(The input)

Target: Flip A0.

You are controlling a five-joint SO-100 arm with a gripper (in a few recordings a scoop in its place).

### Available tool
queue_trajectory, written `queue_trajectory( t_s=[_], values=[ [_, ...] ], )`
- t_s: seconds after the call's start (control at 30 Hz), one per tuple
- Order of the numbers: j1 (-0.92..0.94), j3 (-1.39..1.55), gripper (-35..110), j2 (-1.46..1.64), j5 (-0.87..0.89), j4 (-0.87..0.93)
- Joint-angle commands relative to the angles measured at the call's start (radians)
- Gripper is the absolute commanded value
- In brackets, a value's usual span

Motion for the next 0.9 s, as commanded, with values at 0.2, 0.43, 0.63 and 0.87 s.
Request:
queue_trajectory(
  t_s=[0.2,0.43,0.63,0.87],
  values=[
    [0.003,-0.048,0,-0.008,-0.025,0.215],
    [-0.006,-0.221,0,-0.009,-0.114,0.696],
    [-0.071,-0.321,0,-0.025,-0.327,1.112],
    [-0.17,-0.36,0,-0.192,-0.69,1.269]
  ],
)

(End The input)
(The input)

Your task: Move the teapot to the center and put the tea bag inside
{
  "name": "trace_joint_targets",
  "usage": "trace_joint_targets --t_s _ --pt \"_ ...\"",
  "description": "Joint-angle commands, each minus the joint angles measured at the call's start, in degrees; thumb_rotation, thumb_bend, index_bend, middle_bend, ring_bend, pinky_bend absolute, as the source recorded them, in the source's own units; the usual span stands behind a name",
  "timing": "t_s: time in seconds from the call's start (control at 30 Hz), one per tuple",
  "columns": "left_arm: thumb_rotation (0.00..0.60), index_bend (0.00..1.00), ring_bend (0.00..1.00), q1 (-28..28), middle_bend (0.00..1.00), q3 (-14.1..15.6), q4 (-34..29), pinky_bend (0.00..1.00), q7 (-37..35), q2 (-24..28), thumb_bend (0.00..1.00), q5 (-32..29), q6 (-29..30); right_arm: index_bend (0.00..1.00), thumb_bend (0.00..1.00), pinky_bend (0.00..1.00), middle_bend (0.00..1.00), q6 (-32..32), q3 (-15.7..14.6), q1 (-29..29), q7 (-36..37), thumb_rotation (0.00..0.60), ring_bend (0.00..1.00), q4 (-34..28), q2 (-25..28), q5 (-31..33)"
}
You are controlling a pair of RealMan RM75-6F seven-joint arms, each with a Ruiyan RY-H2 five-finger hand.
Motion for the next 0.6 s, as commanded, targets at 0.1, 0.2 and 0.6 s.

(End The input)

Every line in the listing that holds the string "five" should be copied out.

## Completed exercise
You are controlling a five-joint SO-100 arm with a gripper (in a few recordings a scoop in its place).
You are controlling a pair of RealMan RM75-6F seven-joint arms, each with a Ruiyan RY-H2 five-finger hand.

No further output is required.